EDIT: This LED driver supports PWM, which means that you can control the brightness of the LED(s). Those fancy and expensive drivers doesn't support that. I'll post some schematics and applications as soon as i have time.
Get the Parts
Here is a list of the the things you'll need.
- a LM317 Regulator
- a Resistor (see next step).
- a Heatsink for the LM317 (you don't need one as big as mine, I just took one i had laying around).
- High Power LEDs
- some Wire to hook it up
- The Heat Sink is available together when you purchase the high power LEDs.
Step 2: How it works
The LM317 regulator gives out a constant voltage of 1,25 volts between ADJ and Vout, so by adding a resistor between these two outputs, you'll get a constant current.
Ohm's law says that U/I=R, which means that Voltage divided by Ampere makes resistance.
so if you want to connect one or more luxeon 1W LEDs, which has a power consumption of 350mA, the calculation should look like this: 1,25 (the constant reference voltage of the LM317) divided by 0,350 (the LEDs power consumption) makes 3,57. So if the resistor is 3,57, constant current will be 350mA. The closest E12 value is 3,9 ohms, it will give you a constant current of 321mA. However you can't see any difference in the light output.
If you use 3W LEDs, which has a current consumption of 700mA, the calculation should be: 1,25 divided by 0,7 makes 1,78. The closest E12 value is 1,8 ohms, the output will be 694mA
the resistor must be at least 1W in both calculations.
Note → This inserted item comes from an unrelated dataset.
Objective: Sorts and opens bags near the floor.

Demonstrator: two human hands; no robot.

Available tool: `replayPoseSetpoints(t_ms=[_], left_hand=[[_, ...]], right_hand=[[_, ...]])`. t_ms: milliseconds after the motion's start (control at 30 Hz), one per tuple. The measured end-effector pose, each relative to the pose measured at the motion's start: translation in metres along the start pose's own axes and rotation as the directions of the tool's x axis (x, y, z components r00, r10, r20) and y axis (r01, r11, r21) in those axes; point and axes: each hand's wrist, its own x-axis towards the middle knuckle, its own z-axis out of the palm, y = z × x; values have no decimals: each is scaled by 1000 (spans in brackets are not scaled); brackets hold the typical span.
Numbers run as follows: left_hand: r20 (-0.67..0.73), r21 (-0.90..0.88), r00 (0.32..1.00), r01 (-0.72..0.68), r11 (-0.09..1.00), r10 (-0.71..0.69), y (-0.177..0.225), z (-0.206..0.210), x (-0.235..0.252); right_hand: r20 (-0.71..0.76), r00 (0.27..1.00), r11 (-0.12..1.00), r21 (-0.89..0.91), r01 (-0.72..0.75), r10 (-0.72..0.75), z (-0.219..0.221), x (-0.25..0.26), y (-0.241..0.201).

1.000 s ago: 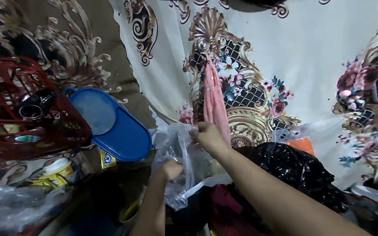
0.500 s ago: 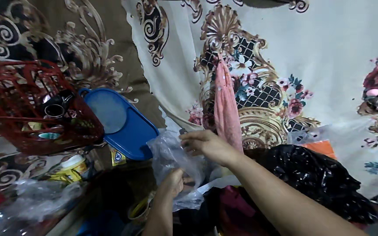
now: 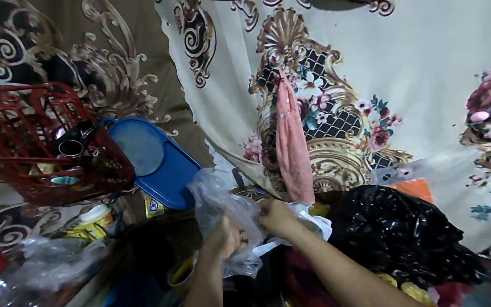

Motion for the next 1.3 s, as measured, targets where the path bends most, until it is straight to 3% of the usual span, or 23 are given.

Although the LM317 is rated for 1,5 Ampere, I wouldn't recommend it for applications that need more than 1 Amperes, because it gets very, VERY hot. the LM350 is equal to the LM317, but it's rated for 3 Amps
Step 3 Assemble it
The constant current source has a drop voltage of 3 V, so the supply voltage should always be 3 V higher than the LED voltage and can be up to 37V which is the maximum input voltage of the LM317.
Example: You are going to connect two white Luxeon LEDs with 3,42 forward voltage each (mostly mentioned as Vf in common datasheets). The input voltage can change from 9,84V (3,42 + 3,42 + 3) till 37V (3,42 + 3,42 + 30,6).
You can connect up to ten high power LEDs to this circuit.
The higher voltage you supply the LM317 with, the hotter it gets. so it wont be a good idea to supply it with unnecessary high voltage.